Affolé il se sauva à travers champs en appelant au secours et les voisins accoururent à ses cris.

 

M. Quentel, maire de Gouesnou, qui habite non loin de Kergaëlé, arrivé un des premiers,

ordonna de transporter la femme Labat dans la ferme de M. Luslac où, à 11 h ½ elle rendait le dernier soupir.

Pendant' ce temps, le garde champêtre surveillait Labat, qui cognait les cloisons de son lit clos et divaguait.

 

À midi, la gendarmerie de Lambézellec arrivait sur les lieux et commençait une enquête.

De leur côté, MM. Frétaud, procureur de la République, et Guicheteau, juge d'instruction, prévenus, quittaient l'enterrement de Me Souchou et, accompagnés de MM. Combes, commis-greffier, et Marec, interprète, se mettaient en route pour Kergaëlé.

 

Pendant que le parquet se dirigeait sur Gouesnou, Labat racontait à M. Quentel et au garde champêtre qu'il ne savait au juste ce qu'il avait fait, mais qu'il se rappelait bien avoir frappé sa femme.

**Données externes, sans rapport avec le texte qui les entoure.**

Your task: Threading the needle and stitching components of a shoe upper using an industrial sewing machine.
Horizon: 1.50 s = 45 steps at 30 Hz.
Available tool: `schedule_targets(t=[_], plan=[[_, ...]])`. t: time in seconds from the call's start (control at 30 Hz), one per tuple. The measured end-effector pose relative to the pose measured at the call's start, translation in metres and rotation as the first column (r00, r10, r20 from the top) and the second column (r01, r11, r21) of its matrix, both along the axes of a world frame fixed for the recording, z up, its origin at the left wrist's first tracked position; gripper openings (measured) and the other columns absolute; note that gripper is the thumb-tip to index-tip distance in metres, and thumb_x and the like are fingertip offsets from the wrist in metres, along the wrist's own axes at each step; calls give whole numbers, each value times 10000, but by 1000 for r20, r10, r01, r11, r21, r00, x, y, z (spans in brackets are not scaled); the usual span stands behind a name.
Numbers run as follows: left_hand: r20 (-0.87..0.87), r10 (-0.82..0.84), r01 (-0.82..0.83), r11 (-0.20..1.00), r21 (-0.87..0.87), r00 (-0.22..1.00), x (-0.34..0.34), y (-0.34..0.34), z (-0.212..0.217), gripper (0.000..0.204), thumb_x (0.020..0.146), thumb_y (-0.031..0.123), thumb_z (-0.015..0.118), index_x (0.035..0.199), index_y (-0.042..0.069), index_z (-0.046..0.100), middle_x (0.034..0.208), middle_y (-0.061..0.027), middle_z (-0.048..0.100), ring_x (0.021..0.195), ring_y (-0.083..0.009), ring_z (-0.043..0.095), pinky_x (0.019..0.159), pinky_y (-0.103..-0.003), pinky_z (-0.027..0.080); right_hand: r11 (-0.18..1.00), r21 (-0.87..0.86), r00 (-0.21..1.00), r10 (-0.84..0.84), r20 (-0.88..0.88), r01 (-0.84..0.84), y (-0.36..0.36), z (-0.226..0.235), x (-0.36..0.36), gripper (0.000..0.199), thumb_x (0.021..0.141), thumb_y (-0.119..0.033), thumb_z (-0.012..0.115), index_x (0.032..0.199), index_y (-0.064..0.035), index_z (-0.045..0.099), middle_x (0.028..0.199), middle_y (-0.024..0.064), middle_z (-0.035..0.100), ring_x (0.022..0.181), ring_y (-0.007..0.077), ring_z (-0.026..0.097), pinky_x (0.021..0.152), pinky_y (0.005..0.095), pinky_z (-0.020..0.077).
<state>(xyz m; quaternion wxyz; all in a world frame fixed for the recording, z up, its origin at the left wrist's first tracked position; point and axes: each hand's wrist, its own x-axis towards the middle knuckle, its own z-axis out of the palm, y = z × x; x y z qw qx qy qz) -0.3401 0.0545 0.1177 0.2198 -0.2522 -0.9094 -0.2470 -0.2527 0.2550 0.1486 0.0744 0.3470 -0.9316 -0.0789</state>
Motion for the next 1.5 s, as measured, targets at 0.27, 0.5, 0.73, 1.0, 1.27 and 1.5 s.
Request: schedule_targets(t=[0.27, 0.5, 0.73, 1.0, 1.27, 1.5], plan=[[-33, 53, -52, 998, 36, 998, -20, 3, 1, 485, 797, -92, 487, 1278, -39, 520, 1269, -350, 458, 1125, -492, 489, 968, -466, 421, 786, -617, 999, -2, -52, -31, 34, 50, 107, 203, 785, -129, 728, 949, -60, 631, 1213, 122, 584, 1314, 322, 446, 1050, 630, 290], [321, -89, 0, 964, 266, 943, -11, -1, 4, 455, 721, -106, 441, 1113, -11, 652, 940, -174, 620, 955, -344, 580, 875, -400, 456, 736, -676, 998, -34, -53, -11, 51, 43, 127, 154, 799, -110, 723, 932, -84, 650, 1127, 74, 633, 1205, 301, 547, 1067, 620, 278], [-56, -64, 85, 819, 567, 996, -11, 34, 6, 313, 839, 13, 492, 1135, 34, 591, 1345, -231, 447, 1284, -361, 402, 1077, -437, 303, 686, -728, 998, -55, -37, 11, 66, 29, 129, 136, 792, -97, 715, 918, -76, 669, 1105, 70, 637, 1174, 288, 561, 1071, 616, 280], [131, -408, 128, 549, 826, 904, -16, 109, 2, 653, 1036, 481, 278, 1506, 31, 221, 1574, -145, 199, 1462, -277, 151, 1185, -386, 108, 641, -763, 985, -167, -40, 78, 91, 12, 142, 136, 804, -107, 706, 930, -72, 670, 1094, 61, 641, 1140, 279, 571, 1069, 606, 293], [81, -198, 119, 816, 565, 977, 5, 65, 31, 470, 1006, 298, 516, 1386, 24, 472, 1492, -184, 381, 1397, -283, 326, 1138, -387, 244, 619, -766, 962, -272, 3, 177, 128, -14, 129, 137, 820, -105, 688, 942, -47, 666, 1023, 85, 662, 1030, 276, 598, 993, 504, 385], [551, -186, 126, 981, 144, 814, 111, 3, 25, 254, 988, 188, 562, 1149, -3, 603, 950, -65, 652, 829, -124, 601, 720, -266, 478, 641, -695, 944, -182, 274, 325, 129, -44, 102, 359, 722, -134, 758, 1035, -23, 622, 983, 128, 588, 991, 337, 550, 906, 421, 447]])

« Je suis sorti avec ma faucille, leur dit-il, avec l'intention de tuer ma femme.

Je crois bien que je l'ai tuée. »

 

Quelques instants après, le garde et les gendarmes se montrant dans la cour, le meurtrier apparut sur le seuil :

« Je m'en vais », fit-il au garde.

On voulut le calmer, mais il résista et on dut lui mettre les menottes.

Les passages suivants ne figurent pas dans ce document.